I was chatting with a colleague recently about the impact of robotics on infrastructure repair costs. Many older cities, most catastrophically New Orleans, have deferred infrastructure maintenance. In most cases this doesn't result in the annihilation of the city, but it does produce collapsing roadways in Montreal.
There's an upside to deferring infrastructure maintenance, assuming one is willing to risk a few motorists or, in the case of New Orleans, much of the city. The cost may shrink. Modern robotics is making a lot of everyday tasks, such as replacing gas mains, far cheaper. Roads are no longer torn up, instead robotic tunnelers wend their way beneath the asphalt.
Which makes me think about how the future arrives. Sometimes it arrives with great fanfare and long anticipation. Other times, though, it builds off to the side, sleepily and beneath our attention, and merges to take us unawares. I think robotics may be like that. They've been getting smarter and better in the deep ocean, on the battlefield, flying simulators with organic components, vacuuming, mowing ... Incrementally improving.
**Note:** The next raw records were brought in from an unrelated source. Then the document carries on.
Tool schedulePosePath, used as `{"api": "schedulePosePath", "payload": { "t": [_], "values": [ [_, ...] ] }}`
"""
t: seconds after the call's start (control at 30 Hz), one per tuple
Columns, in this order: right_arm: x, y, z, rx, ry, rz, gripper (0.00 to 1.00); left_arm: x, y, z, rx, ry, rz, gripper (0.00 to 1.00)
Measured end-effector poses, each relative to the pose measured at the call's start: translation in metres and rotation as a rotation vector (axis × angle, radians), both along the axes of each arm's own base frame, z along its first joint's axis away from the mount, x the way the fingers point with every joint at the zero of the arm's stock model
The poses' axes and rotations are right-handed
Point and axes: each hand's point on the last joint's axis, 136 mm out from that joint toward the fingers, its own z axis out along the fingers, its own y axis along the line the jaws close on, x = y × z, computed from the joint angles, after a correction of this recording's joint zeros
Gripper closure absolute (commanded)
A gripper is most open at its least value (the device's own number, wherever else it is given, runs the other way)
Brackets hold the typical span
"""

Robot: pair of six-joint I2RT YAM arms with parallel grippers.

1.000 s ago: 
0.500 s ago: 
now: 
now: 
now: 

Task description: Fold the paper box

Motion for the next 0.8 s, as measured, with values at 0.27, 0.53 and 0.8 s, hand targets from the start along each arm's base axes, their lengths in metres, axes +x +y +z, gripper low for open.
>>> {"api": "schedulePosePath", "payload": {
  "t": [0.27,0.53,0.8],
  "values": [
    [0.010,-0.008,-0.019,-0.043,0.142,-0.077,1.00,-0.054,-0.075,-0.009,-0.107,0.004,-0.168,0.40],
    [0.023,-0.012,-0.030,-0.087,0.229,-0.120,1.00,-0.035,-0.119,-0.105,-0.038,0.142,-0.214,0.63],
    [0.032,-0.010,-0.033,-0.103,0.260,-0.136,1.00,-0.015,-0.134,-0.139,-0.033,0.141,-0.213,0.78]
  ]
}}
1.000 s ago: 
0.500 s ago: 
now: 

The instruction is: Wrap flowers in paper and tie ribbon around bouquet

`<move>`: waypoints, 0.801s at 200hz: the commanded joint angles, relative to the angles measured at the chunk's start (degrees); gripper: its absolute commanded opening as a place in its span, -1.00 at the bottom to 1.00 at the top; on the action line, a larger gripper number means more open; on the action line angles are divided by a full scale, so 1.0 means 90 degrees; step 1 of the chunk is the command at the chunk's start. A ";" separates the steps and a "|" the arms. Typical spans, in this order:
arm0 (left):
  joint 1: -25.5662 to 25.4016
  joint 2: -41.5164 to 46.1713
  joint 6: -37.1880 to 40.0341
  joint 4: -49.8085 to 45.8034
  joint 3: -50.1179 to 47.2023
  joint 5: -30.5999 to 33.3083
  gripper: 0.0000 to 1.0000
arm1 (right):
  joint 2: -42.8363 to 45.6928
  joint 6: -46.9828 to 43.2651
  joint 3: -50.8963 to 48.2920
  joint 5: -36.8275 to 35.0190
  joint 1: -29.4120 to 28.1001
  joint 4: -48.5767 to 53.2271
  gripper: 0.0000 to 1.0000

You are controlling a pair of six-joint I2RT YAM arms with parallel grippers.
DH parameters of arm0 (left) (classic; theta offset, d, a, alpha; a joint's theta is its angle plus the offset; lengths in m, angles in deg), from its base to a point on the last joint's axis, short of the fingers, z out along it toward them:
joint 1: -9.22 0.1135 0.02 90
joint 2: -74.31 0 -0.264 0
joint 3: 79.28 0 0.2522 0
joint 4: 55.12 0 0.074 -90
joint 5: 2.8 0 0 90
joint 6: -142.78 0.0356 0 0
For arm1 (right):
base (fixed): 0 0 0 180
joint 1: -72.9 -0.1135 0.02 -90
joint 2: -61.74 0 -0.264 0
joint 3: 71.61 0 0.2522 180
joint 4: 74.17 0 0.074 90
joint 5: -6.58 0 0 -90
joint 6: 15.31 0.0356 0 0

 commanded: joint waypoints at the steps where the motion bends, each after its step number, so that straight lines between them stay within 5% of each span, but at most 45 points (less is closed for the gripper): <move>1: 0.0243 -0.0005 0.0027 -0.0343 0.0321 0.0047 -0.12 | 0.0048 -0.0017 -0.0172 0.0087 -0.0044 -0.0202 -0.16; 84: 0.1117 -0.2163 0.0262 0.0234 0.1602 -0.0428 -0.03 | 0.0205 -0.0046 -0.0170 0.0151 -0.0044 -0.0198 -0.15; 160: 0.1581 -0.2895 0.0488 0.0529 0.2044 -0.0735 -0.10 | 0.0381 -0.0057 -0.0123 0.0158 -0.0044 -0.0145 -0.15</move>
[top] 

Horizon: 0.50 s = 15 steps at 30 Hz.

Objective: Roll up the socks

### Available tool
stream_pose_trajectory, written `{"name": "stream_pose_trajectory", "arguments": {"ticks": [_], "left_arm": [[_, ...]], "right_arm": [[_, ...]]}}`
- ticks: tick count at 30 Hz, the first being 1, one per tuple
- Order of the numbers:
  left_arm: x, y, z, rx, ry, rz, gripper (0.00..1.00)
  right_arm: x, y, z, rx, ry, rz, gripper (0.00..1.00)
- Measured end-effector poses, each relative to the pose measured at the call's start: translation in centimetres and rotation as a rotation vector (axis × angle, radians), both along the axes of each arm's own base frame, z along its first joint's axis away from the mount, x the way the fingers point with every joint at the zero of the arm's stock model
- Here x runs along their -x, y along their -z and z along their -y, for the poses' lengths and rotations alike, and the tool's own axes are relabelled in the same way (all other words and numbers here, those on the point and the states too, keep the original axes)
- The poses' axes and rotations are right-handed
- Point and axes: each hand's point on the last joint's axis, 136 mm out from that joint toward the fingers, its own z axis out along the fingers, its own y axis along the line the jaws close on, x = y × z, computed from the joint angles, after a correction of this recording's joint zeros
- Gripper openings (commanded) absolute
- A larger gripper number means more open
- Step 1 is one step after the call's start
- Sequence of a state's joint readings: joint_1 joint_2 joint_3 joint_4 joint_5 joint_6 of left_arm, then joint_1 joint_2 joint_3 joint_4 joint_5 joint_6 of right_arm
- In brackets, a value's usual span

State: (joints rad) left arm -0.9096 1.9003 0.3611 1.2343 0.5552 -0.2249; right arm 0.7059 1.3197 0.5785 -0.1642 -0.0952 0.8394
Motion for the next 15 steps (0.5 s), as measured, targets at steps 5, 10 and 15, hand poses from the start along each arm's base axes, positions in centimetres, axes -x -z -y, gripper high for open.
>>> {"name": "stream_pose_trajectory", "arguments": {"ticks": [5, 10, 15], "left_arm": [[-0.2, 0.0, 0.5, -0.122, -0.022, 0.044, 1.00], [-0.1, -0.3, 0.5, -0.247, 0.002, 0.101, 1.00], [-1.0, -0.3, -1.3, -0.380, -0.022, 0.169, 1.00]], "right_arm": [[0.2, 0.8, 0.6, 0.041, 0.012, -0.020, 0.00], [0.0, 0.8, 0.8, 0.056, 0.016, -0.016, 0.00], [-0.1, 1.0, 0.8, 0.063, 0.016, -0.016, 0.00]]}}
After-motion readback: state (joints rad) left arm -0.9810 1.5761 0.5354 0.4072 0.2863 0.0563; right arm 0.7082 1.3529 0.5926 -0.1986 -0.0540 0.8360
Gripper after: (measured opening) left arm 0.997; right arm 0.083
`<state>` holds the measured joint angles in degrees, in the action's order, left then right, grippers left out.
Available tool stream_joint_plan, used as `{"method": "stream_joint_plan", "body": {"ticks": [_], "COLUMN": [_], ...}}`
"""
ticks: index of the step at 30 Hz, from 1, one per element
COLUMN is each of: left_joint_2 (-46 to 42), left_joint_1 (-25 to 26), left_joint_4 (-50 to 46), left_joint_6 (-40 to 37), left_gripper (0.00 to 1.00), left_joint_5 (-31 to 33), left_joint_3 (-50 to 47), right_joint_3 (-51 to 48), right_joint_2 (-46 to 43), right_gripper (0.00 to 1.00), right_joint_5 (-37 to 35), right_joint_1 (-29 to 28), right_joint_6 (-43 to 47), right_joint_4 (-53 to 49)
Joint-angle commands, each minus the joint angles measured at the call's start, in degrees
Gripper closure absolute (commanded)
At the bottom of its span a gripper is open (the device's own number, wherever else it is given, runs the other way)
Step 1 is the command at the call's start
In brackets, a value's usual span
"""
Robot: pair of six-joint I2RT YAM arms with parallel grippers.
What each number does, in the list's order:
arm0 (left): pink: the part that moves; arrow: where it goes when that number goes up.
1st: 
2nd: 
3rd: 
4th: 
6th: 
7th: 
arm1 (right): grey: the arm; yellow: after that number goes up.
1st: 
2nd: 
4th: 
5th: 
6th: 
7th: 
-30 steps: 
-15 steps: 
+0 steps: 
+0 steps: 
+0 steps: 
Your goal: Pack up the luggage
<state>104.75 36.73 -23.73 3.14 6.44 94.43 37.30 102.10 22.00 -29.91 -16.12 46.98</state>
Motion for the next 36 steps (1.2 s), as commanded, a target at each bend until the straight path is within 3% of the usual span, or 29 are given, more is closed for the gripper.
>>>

Japan is highly incented to lead in robotics. Korea is likely to take the same track. It seems inevitable that within 10-20 years most of us will own, and become dependent upon, many increasingly sophisticated robots. A future so long predicted that we've almost forgotten about it, will abruptly be upon us.
The implications for immigration, and for much of the work done by non-knowledge workers, will be substantial. (American knowledge workers, of course, are already doomed by globalization.)